=== Problem to work on ===
Print the entries below exactly as they appear, from the first line up to and including the line with "right hand, that would help a great deal.". Do not print any pictures.

=== Entries shown ===
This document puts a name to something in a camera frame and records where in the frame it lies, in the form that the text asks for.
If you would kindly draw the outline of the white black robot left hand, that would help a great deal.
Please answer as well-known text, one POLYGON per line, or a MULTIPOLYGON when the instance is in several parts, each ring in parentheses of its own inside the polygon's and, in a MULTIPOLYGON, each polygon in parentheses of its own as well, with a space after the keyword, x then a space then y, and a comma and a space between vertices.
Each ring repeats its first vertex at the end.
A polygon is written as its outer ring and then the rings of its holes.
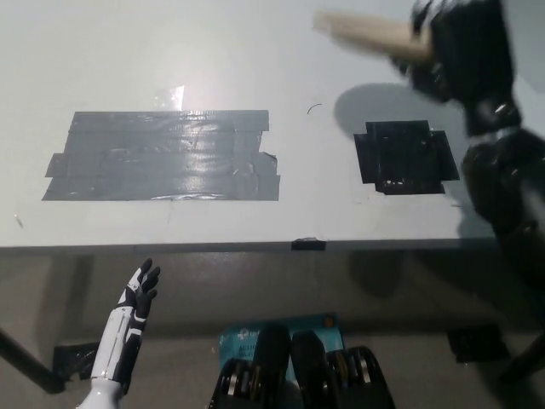
POLYGON ((127 388, 140 352, 161 269, 146 259, 123 288, 103 331, 91 372, 127 388))

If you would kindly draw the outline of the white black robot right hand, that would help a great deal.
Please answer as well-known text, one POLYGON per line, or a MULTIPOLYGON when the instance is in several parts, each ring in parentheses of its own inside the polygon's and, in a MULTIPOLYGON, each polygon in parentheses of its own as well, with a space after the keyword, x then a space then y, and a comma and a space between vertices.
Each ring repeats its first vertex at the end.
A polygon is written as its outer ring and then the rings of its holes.
POLYGON ((470 136, 517 129, 522 117, 513 97, 514 69, 500 1, 417 1, 411 34, 428 29, 433 58, 393 59, 412 87, 434 101, 457 101, 470 136))

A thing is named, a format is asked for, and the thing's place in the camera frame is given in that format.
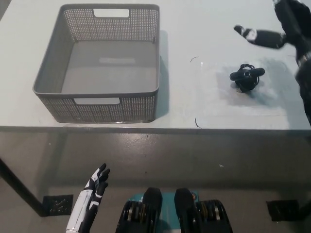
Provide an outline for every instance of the gray plastic basket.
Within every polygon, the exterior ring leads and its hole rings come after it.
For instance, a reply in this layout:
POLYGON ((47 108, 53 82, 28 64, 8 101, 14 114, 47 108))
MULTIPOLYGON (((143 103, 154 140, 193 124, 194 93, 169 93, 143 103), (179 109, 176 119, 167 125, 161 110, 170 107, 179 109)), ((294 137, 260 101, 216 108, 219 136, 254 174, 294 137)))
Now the gray plastic basket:
POLYGON ((62 123, 153 121, 159 32, 156 5, 64 5, 34 92, 62 123), (99 17, 99 9, 128 15, 99 17))

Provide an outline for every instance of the basket bottom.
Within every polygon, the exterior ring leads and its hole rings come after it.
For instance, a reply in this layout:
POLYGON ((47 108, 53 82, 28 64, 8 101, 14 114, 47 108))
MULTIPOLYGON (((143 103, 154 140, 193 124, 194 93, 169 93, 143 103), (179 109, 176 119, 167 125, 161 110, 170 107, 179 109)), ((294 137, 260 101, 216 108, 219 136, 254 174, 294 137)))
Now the basket bottom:
POLYGON ((142 93, 157 86, 155 44, 81 41, 73 47, 62 93, 142 93))

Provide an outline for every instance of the black cable bundle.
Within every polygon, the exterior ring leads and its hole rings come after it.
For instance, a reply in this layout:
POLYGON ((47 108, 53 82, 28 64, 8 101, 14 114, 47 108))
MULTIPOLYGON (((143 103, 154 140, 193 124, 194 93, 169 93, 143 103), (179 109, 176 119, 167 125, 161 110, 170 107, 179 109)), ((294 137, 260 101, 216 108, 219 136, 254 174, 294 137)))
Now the black cable bundle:
POLYGON ((230 80, 235 81, 240 90, 248 92, 253 90, 259 83, 259 77, 264 75, 263 68, 255 68, 250 64, 242 64, 237 72, 230 74, 230 80))

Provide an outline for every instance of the robotic hand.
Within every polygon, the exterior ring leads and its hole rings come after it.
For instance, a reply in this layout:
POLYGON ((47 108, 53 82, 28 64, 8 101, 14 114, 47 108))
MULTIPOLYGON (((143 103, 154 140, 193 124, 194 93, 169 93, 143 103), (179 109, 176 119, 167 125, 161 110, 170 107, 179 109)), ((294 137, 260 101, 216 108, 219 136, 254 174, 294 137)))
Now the robotic hand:
POLYGON ((235 26, 234 30, 249 43, 267 48, 280 49, 286 43, 296 48, 296 62, 299 66, 296 80, 305 112, 311 123, 311 13, 298 0, 274 0, 275 12, 285 33, 246 29, 235 26))
POLYGON ((110 169, 105 170, 105 168, 106 164, 100 166, 80 193, 71 213, 66 233, 89 233, 104 191, 108 186, 106 180, 110 169))

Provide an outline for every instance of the white table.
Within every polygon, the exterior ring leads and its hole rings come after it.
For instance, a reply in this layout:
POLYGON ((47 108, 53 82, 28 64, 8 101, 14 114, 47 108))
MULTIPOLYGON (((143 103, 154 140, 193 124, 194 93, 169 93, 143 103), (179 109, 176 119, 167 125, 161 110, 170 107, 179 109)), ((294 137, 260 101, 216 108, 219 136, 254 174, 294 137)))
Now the white table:
POLYGON ((252 46, 233 27, 282 31, 271 0, 13 0, 0 21, 0 128, 3 130, 244 129, 309 130, 295 50, 252 46), (160 6, 161 57, 157 119, 145 124, 62 124, 33 93, 59 8, 66 3, 153 3, 160 6), (266 74, 250 94, 229 80, 243 63, 266 74))

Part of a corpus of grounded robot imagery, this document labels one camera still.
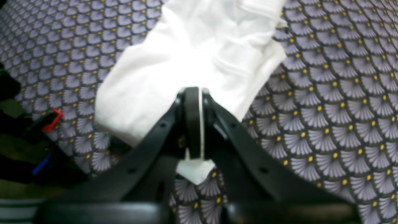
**black bracket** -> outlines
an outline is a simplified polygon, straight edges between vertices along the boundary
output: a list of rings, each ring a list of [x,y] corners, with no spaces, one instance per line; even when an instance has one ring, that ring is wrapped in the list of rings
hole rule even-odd
[[[184,100],[192,99],[191,90],[178,94],[142,143],[114,168],[45,202],[35,223],[175,223],[168,199],[185,155],[178,140],[195,133],[187,134],[185,127],[190,110],[184,105],[190,104]],[[221,223],[360,223],[354,205],[300,179],[265,153],[208,90],[202,99],[206,157],[221,170],[229,200]]]

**patterned fabric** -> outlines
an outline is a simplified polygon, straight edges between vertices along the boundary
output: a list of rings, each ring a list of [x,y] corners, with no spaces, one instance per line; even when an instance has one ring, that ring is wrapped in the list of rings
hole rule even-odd
[[[126,145],[96,129],[94,97],[125,47],[160,16],[158,0],[8,0],[0,11],[0,61],[22,84],[34,119],[53,108],[50,134],[96,176]],[[359,205],[364,223],[396,223],[398,189],[396,0],[289,0],[288,58],[259,92],[243,124],[300,177]],[[214,170],[194,186],[177,177],[170,199],[181,223],[217,223],[226,203]]]

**black plastic frame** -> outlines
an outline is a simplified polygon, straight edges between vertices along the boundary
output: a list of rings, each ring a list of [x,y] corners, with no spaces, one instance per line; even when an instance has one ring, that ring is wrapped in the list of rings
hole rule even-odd
[[[184,158],[185,146],[197,153],[191,146],[197,146],[198,113],[186,114],[199,103],[192,97],[194,91],[198,88],[181,91],[141,144],[114,168],[45,202],[35,223],[175,223],[175,214],[168,207],[175,170]],[[354,205],[285,169],[207,89],[202,97],[205,157],[221,170],[229,200],[221,223],[360,222]],[[181,136],[188,136],[183,147]]]

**black object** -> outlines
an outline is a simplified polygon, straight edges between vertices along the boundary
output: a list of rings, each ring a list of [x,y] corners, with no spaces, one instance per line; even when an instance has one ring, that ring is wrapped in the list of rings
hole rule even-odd
[[[45,202],[37,224],[174,223],[168,197],[187,135],[185,119],[197,88],[180,92],[142,143],[118,165]],[[356,207],[305,182],[272,159],[239,121],[202,92],[206,157],[224,176],[230,203],[221,223],[359,223]]]
[[[48,137],[44,135],[43,129],[52,124],[59,116],[60,114],[55,111],[41,116],[24,129],[22,138],[32,144],[36,144],[42,140],[49,140]]]
[[[15,97],[21,88],[21,84],[13,79],[0,65],[0,101]]]

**screw hole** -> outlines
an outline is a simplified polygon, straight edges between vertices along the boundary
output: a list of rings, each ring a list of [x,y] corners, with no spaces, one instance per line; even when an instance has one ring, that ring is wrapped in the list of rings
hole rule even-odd
[[[130,169],[127,170],[127,173],[132,174],[132,173],[135,173],[135,171],[136,171],[135,168],[130,168]]]
[[[269,170],[264,167],[260,167],[259,169],[260,169],[260,172],[262,172],[263,174],[267,174],[269,172]]]

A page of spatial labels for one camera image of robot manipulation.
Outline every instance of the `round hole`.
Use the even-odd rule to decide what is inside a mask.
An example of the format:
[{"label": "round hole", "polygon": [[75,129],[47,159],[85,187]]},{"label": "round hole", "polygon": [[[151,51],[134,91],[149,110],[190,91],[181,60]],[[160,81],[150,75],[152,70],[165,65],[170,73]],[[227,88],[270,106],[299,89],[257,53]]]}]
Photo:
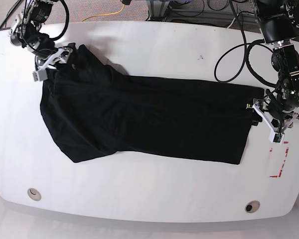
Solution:
[{"label": "round hole", "polygon": [[252,201],[245,206],[245,211],[246,213],[254,213],[259,209],[259,207],[260,207],[260,202]]},{"label": "round hole", "polygon": [[38,192],[38,190],[34,188],[28,189],[28,195],[32,200],[40,201],[41,200],[41,194]]}]

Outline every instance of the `black t-shirt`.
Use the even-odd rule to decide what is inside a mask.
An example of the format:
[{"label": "black t-shirt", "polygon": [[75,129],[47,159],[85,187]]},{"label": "black t-shirt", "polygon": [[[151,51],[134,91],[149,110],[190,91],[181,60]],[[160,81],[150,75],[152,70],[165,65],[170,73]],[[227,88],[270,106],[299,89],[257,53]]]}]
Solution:
[{"label": "black t-shirt", "polygon": [[202,80],[124,76],[84,45],[75,69],[49,70],[41,114],[73,162],[118,151],[239,164],[264,90]]}]

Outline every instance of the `yellow cable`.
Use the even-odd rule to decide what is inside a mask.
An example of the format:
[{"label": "yellow cable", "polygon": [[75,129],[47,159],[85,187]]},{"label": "yellow cable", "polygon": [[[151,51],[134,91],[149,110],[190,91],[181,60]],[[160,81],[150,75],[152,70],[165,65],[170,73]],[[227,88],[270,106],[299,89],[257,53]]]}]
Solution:
[{"label": "yellow cable", "polygon": [[87,19],[90,19],[90,18],[93,18],[93,17],[97,17],[97,16],[109,16],[109,15],[114,15],[114,14],[118,14],[120,13],[121,11],[123,11],[125,5],[123,4],[123,7],[121,10],[117,11],[117,12],[112,12],[112,13],[106,13],[106,14],[100,14],[100,15],[95,15],[95,16],[90,16],[90,17],[87,17],[86,19],[84,19],[83,21],[86,21]]}]

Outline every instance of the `black cloth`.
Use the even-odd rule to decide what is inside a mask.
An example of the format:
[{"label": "black cloth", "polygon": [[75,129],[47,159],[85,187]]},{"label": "black cloth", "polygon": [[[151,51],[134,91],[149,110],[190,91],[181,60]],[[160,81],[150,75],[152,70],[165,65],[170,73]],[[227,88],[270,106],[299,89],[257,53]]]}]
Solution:
[{"label": "black cloth", "polygon": [[43,120],[73,162],[118,151],[239,164],[264,90],[202,80],[124,76],[84,45],[76,67],[49,70]]}]

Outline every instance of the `table surface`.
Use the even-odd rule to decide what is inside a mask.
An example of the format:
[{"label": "table surface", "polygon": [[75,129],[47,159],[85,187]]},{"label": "table surface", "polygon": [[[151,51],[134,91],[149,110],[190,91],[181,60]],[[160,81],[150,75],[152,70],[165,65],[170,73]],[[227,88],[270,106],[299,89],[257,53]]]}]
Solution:
[{"label": "table surface", "polygon": [[[52,37],[62,28],[47,25],[42,32]],[[250,42],[261,35],[246,32],[246,37]],[[181,23],[86,22],[70,24],[58,45],[70,42],[85,44],[124,74],[214,81],[216,61],[241,44],[242,36],[237,30]],[[299,52],[299,43],[295,46]],[[242,48],[226,57],[219,78],[233,76],[242,57]],[[276,82],[270,59],[262,47],[251,53],[256,72]],[[138,152],[75,164],[55,145],[42,120],[42,83],[33,81],[33,69],[34,55],[13,47],[7,31],[0,31],[3,199],[63,213],[145,222],[250,220],[283,216],[292,209],[299,193],[299,121],[288,129],[288,143],[281,145],[269,142],[264,122],[253,126],[240,165]],[[246,68],[234,83],[263,87]],[[41,201],[29,198],[29,188],[41,193]],[[254,200],[261,203],[259,210],[246,213],[245,206]]]}]

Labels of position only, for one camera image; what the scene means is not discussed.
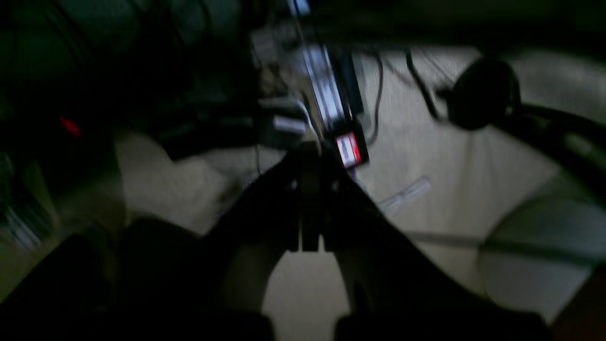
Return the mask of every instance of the red light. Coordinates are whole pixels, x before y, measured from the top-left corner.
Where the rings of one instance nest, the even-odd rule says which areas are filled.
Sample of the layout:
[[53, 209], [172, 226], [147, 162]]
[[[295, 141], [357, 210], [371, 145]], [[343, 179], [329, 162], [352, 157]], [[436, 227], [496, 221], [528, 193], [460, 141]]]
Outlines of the red light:
[[61, 125], [74, 137], [82, 136], [82, 129], [74, 121], [62, 116]]

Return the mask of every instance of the floor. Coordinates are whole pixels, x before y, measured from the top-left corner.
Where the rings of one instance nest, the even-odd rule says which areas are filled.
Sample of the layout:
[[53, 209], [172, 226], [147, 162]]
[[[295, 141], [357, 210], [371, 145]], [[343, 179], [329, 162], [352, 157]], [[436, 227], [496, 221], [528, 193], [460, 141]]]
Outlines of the floor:
[[[430, 86], [447, 84], [447, 78], [455, 79], [479, 56], [473, 49], [429, 47], [413, 54], [419, 73]], [[390, 53], [384, 59], [408, 77], [403, 55]], [[604, 119], [603, 69], [579, 58], [543, 52], [512, 57], [511, 63], [519, 74], [524, 101]], [[373, 59], [363, 56], [357, 66], [362, 98], [371, 110], [378, 68]], [[388, 215], [403, 232], [485, 238], [504, 215], [559, 172], [550, 160], [496, 130], [468, 133], [435, 124], [420, 93], [406, 85], [409, 82], [385, 70], [379, 138], [370, 148], [370, 165], [358, 170], [358, 178], [376, 201], [421, 177], [429, 178], [429, 192]], [[124, 188], [118, 202], [124, 202], [126, 209], [115, 211], [120, 212], [110, 222], [114, 225], [151, 214], [203, 234], [212, 227], [212, 218], [225, 208], [224, 194], [255, 172], [253, 149], [211, 152], [173, 164], [159, 146], [142, 135], [121, 133], [115, 147]], [[262, 168], [275, 164], [281, 156], [262, 149]], [[99, 188], [96, 191], [103, 192], [101, 198], [119, 196]], [[475, 250], [418, 246], [457, 282], [484, 295]], [[52, 249], [50, 242], [45, 247]], [[23, 269], [31, 268], [47, 251], [21, 253], [29, 260], [14, 264], [9, 259], [16, 252], [20, 251], [0, 248], [0, 260], [12, 264], [10, 269], [3, 267], [0, 276], [16, 279], [6, 287], [18, 283], [27, 273]], [[9, 289], [3, 289], [1, 297], [7, 292]], [[349, 309], [336, 260], [330, 253], [289, 253], [271, 276], [263, 312], [271, 317], [280, 341], [323, 341], [332, 339], [335, 321]]]

=== Final answer ===
This document puts a name to something in a camera frame and records where in the frame it lies, in the form that the text asks for.
If you would kindly draw the outline of the white black robot left hand, that would help a great deal.
Please answer as well-known text, one POLYGON per line, or a MULTIPOLYGON when the instance is in several parts, each ring in parentheses of its own inside the polygon's and, in a MULTIPOLYGON, each polygon in parentheses of its own as well, with a space after the keyword, x then a space then y, and a comma and a space between vertices.
Each ring repeats its first vertex at the end.
A polygon is written as its outer ring and then the rings of its holes.
POLYGON ((127 388, 140 352, 161 269, 146 259, 123 288, 103 331, 91 372, 127 388))

If you would kindly draw the outline of the white black robot right hand, that would help a great deal.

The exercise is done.